Graduate Admissions

Dance/Movement Therapy & Counseling Student Spotlight

DMT Student Megan Hall


Megan Hall

I always knew this was what I wanted to do, and now at Columbia I’m getting the chance to do it.

There is a certain grace to dancers in all their movements, even plopping onto a coffee shop couch shows the awareness Megan Hall, a second year grad student in the Dance/Movement Therapy program at Columbia, has about her body. It started when she began attending dance lessons at the age of nine. 

“There were a lot of sequins and jazz hands in the beginning,” she says, laughing. “And, of course, I was in the Nutcracker: I was a snowflake and a flower.”

At age 14, Megan figured out she wanted to share her love of dance as a means of expression with others.  It was career day at Megan’s school and she spoke with the dance department at University of Kansas. “The secretary [of the program] mentioned someone with the title of movement analyst, and I immediately was intrigued,” Megan says. “I never even got to speak with that person, but I realized that there was the possibility of a career in dance.”

She stayed with the idea all through high school, and began researching colleges. After scouring the American Dance Therapy Association’s website for accredited schools, Megan found Columbia, one of only six approved programs. “I knew I wanted to go there, but I wanted to get a psychology background to deepen my knowledge.” With that in mind, Megan headed to Knox College, a liberal arts school in Galesburg, IL, where she majored in psychology and minored in dance.

“The dance program at Knox started out really small,” she says. “But by the time I graduated, it had tripled in size.” Emboldened by the growing popularity of dance, she began looking at grad schools. “I applied to a few other schools, but I picked Columbia because of the dance world connections of the school and the city.”

I applied to a few other schools, but I picked Columbia because of the dance world connections of the school and the city.

Her research on the meditation aspects of dance therapy helps her in her current internship at Rush University Medical Center. Megan works in the Child Life Department, doing individual sessions for children and adolescents with medical illnesses, as well as some group sessions for those with psychological issues. “The meditation is extremely important to help them focus and communicate,” she says.

As her thesis approaches, Megan is taking her experiences from her internship and wants to explore dance movement therapy’s effect in adult oncology.  “Cancer patients have a lot of anxiety over how unpredictable their life is over the course of their illness,” she says. “With dance and mindful meditation, you can take them to a really beautiful place in their minds, and bring that to their bodies.”

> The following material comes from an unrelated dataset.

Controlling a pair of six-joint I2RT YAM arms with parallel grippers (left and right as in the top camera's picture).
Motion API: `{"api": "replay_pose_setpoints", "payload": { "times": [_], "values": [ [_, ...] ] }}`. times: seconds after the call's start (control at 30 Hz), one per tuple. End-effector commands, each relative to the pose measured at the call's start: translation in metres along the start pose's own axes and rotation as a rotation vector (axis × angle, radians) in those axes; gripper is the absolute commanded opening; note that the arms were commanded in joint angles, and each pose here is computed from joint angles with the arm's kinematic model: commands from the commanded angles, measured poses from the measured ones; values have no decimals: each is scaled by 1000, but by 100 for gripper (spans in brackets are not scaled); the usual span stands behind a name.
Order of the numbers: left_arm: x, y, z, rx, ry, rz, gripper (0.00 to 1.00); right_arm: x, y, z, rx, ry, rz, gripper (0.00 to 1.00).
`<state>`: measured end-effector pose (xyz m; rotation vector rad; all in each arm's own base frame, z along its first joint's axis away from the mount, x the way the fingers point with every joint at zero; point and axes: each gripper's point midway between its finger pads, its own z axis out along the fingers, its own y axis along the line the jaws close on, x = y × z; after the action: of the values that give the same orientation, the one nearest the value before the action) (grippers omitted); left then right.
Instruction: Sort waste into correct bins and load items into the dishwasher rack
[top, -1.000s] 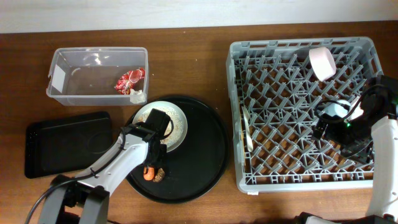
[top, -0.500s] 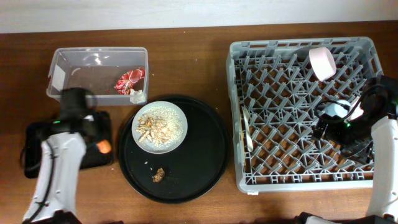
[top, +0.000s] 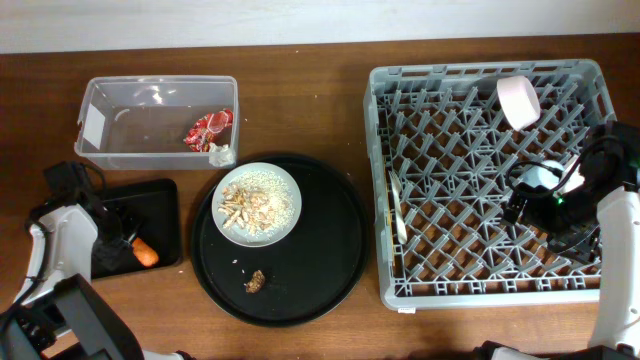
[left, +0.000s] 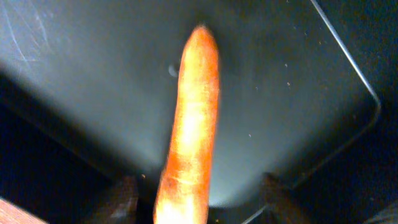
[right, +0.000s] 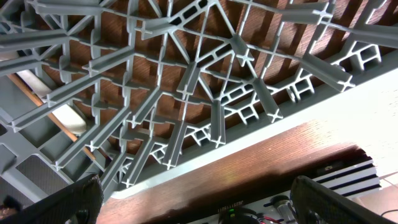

Megan’s experience at Columbia is helping her pave the way towards her future ambitions as part of a medical team. The Dance/Movement Therapy program offers counseling classes to prepare students for their Licensed Professional Counselor exam, in addition to courses on Laban movement analysis and other non-traditional dance classes.

Megan’s experience at Columbia is helping her pave the way towards her future ambitions as part of a medical team.

“Every class is done within a lens of clinical intervention,” Megan says. “Yes, there are dance classes, but it’s like, ‘Learn this exercise to help others.’” Students find time for more creative expression outside the classroom. Megan organized her own dance company, Progression Dance, which performed in Dance Chicago 2008 and Megan took home one of the Outstanding Choreography Awards (New Voices).

“I always knew this was what I wanted to do,” Megan says in a measured, sure voice. “And now at Columbia I’m getting the chance to do it.”